Every plugin and theme you install increases your attack surface. Poorly maintained plugins with known vulnerabilities are one of the most common entry points for attackers. The WordPress ecosystem has over 60,000 plugins, and code quality varies enormously.

Actions
  • Only install plugins and themes from reputable sources. Check the last update date, number of active installations, and support forum activity.
  • Avoid nulled (pirated) themes and plugins. They frequently contain backdoors.
  • Audit your installed plugins quarterly. Remove anything you no longer use or that has been abandoned by its developer.
  • Fewer plugins means fewer vulnerabilities. If core WordPress or a simple code snippet can do the job, skip the plugin.

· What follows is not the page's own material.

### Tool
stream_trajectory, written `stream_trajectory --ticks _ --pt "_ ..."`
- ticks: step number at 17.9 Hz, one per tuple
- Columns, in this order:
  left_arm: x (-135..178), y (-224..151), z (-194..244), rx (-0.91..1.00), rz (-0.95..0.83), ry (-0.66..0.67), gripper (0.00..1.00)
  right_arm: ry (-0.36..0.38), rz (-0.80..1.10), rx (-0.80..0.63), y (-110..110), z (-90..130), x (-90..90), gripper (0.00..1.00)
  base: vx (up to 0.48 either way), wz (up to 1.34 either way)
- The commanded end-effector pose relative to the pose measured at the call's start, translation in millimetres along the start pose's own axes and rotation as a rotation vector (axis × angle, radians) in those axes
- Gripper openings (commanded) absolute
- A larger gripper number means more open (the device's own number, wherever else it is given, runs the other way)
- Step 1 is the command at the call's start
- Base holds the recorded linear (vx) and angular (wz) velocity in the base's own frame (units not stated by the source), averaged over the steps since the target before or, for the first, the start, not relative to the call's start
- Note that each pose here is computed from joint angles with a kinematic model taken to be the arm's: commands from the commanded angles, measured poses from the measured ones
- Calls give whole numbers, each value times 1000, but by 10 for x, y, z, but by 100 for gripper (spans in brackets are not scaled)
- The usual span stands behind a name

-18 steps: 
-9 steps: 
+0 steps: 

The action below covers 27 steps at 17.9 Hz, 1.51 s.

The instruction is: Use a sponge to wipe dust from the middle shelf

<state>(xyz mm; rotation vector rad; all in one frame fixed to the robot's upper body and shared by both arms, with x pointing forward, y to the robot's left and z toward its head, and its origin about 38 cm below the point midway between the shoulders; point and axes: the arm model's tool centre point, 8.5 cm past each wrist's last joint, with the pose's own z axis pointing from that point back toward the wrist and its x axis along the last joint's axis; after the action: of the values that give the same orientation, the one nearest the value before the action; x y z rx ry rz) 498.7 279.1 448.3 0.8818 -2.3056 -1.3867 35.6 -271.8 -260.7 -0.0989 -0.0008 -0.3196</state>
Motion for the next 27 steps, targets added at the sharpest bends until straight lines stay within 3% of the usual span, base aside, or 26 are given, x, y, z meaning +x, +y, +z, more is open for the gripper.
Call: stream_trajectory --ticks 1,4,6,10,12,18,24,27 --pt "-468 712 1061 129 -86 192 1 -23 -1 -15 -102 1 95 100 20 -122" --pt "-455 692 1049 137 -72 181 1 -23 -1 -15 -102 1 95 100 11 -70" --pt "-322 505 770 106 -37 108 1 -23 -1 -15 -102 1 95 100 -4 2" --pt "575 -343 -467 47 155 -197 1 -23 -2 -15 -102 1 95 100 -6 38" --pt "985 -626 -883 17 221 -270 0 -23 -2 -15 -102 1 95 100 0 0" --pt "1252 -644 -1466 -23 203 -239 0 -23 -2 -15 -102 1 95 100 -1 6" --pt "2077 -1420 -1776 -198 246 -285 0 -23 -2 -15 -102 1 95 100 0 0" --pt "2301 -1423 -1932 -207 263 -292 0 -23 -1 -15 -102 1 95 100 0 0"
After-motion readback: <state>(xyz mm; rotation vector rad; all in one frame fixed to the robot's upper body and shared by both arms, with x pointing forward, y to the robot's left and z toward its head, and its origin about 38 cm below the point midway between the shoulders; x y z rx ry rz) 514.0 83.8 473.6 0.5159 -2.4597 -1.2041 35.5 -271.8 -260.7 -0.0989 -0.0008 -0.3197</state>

09 Apply the Principle of Least Privilege

Not every user needs to be an administrator. WordPress has a built-in role system for a reason. Granting excess permissions means a compromised account or a careless user can cause far more damage than necessary.

Actions
  • Assign the minimum role required for each user: Subscriber, Contributor, Author, Editor, or Administrator.
  • Audit user accounts regularly. Remove inactive accounts and downgrade roles that were temporarily elevated.
  • Use a separate, limited-privilege account for day-to-day content editing. Reserve administrator access for when you actually need it.
  • Restrict database user permissions. The MySQL user for WordPress should only have the privileges WordPress actually requires, not full database admin rights.

10 Test Your Own Security

You cannot fix what you do not know is broken. Regular security testing reveals misconfigurations, outdated components, and vulnerabilities before an attacker finds them. The same tools and techniques used by attackers are available for defensive testing.

Actions
  • Scan your WordPress installation with WPScan to identify plugin, theme, and core vulnerabilities.
  • Test your web server with Nikto for common misconfigurations.
  • Run a port scan with Nmap against your server to verify only expected services are exposed.
  • Check your HTTP security headers using online tools. Missing headers like Content-Security-Policy and X-Frame-Options leave your site open to client-side attacks.
  • Make security testing part of your regular maintenance cycle, not a one-time exercise.